The main purpose of this trip was to attend the annual Social and Affective Neuroscience Society conference, in Denver, Colorado. The conference consisted of an intense two-day program with a great list of speakers for the symposia and keynotes. I also presented a poster about my work during one of the poster sessions. Broadly speaking, my work is about how emotions influence our decisions.

Specifically, my poster presentation was about work in which we tested the link between an emotional reaction and our subsequent decisions. People were asked to perform a decision making game on a balance board, which allows the measurement of tiny bodily movements. During the decision making game, people had to learn the optimal decisions in order to win as much money as they can, while they were primed with totally irrelevant emotional faces. Using the unique set-up, we were able to measure bodily freezing as an emotional reaction (reflected as a greater cessation of bodily movement towards negative emotional faces compared to positive emotional faces) and the subsequent decisions. The results demonstrated that people, who showed more bodily freezing, were also more influenced by the irrelevant emotional faces in their decisions. It is quite remarkable that something as reflexive as bodily freezing towards irrelevant face primes is linked to something that seems as controlled as a well-thought-out decision. The findings strengthen the idea that we are vulnerable to automatic emotional responses when we are making decisions, and that there are individual differences in this vulnerability.
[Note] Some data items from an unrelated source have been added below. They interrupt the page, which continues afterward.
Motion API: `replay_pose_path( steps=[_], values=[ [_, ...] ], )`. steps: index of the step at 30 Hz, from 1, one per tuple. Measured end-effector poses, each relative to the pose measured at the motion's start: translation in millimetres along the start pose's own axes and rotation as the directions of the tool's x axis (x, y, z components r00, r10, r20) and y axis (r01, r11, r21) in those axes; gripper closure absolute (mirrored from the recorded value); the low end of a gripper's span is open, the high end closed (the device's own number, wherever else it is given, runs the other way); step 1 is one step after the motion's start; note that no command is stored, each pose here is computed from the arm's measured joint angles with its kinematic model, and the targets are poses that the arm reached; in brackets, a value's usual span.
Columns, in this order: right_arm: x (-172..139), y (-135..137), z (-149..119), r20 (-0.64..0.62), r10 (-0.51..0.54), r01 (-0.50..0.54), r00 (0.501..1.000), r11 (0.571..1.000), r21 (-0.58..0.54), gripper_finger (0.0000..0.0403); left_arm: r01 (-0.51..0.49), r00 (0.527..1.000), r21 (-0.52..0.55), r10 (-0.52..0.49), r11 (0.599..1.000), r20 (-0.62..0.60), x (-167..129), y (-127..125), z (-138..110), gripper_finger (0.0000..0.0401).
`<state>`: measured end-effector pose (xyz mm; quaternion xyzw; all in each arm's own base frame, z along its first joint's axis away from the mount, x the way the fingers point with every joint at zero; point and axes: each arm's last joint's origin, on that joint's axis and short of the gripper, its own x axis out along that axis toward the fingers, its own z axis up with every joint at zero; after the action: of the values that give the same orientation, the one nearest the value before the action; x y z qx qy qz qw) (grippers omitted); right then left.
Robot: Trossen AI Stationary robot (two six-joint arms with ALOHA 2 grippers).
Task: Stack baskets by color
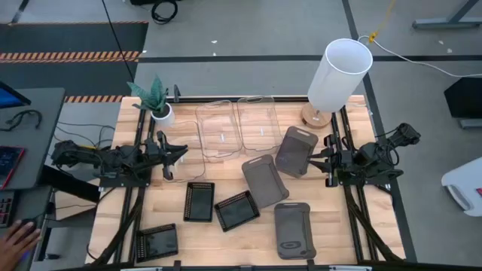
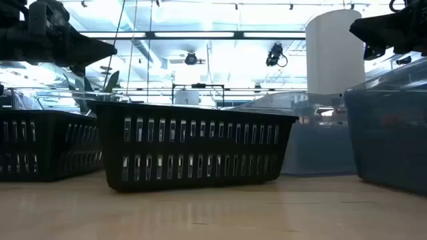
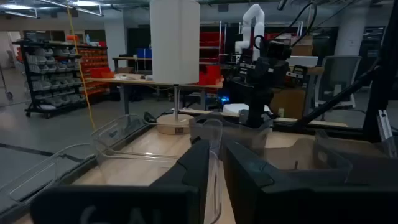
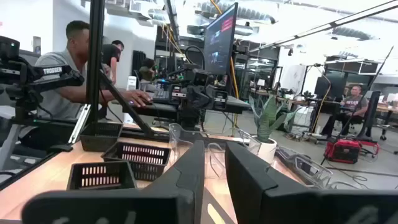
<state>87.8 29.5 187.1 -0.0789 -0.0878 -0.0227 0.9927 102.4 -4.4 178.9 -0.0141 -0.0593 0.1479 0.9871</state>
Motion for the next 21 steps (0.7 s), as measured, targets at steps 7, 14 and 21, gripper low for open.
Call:
replay_pose_path(
  steps=[7, 14, 21],
  values=[
    [0.0, 0.0, -0.1, -0.001, 0.000, 0.000, 1.000, 1.000, 0.000, 0.0332, 0.000, 1.000, 0.000, 0.000, 1.000, 0.000, 0.0, 0.0, 0.0, 0.0348],
    [0.0, 0.0, 0.0, 0.000, 0.000, 0.000, 1.000, 1.000, 0.000, 0.0332, 0.000, 1.000, 0.000, 0.000, 1.000, 0.000, 0.0, 0.0, 0.1, 0.0345],
    [0.0, 0.0, 0.0, 0.000, 0.000, 0.000, 1.000, 1.000, 0.000, 0.0332, 0.000, 1.000, 0.000, 0.000, 1.000, 0.000, 0.0, 0.0, 0.1, 0.0349]
  ],
)
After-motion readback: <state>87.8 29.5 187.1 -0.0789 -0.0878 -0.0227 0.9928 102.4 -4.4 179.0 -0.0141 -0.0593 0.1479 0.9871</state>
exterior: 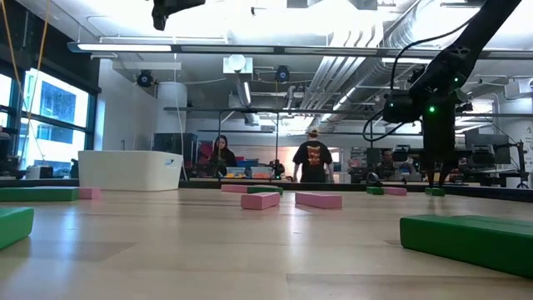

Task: Sort blocks
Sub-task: Put the green block into the black bin

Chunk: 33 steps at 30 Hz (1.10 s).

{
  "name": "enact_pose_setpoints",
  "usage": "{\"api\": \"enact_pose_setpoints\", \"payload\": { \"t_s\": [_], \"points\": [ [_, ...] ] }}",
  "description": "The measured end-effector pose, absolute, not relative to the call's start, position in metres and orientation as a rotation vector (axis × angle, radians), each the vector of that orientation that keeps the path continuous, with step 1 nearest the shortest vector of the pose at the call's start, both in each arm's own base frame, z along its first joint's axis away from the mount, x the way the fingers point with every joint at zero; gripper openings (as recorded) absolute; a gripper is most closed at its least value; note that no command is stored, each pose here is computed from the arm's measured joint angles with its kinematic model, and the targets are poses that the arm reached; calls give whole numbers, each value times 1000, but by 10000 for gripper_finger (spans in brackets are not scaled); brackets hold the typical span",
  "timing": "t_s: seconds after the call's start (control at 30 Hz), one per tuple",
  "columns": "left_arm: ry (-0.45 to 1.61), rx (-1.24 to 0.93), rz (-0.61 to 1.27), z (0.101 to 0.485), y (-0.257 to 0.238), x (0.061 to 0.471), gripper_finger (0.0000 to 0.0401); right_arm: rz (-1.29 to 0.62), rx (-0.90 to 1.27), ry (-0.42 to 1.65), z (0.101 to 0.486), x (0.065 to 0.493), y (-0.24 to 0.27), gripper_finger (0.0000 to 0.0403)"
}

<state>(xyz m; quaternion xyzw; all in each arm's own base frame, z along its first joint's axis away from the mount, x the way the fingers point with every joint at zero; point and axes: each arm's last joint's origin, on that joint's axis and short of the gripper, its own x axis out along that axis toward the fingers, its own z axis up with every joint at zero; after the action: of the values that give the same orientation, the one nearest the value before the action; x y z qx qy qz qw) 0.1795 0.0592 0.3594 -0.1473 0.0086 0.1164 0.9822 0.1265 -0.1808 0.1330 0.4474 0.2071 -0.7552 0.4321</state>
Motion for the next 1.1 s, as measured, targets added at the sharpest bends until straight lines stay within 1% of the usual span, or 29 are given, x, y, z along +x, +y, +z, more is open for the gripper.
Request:
{"api": "enact_pose_setpoints", "payload": {
  "t_s": [0.1, 0.17, 0.33, 0.53, 0.63, 0.73, 0.87, 1.0, 1.1],
  "points": [
    [18, -296, 234, 359, 59, 179, 202, -1813, 1117, 569, 133, 133, -176, 0],
    [19, -297, 234, 359, 59, 180, 202, -1727, 1135, 630, 133, 140, -169, 0],
    [38, -301, 236, 357, 59, 179, 202, -1555, 1106, 777, 132, 164, -140, 0],
    [98, -315, 222, 352, 58, 179, 202, -1485, 1049, 915, 132, 182, -91, 0],
    [122, -322, 201, 350, 57, 179, 202, -1424, 1086, 915, 134, 194, -67, 0],
    [134, -325, 200, 349, 57, 179, 202, -1294, 1184, 907, 141, 214, -45, 0],
    [144, -303, 183, 348, 57, 179, 202, -1162, 1239, 902, 152, 233, -18, 0],
    [162, -263, 85, 348, 54, 179, 202, -1078, 1214, 909, 163, 242, 5, 0],
    [164, -265, 79, 347, 54, 179, 202, -1032, 1135, 868, 190, 248, 13, 0]
  ]
}}
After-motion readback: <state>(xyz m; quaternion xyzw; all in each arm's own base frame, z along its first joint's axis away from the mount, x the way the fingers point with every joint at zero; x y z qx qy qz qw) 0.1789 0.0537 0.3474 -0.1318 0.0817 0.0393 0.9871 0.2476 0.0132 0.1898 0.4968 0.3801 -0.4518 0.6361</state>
I also presented this work twice in a talk during a visit at Tor Wager’s lab at the University of Colorado, Boulder, and during the pre-conference get together for an emotion regulation meeting at Denver University. All in all, it was a busy, but exciting week! It was very nice to have these opportunities to share my recent findings with other researchers working in related fields and to get feedback from them. I had the opportunity to talk to many researchers from different labs, which is also a good thing in terms of networking. Finally, during my stay in Boulder I found out some nice hiking trails!!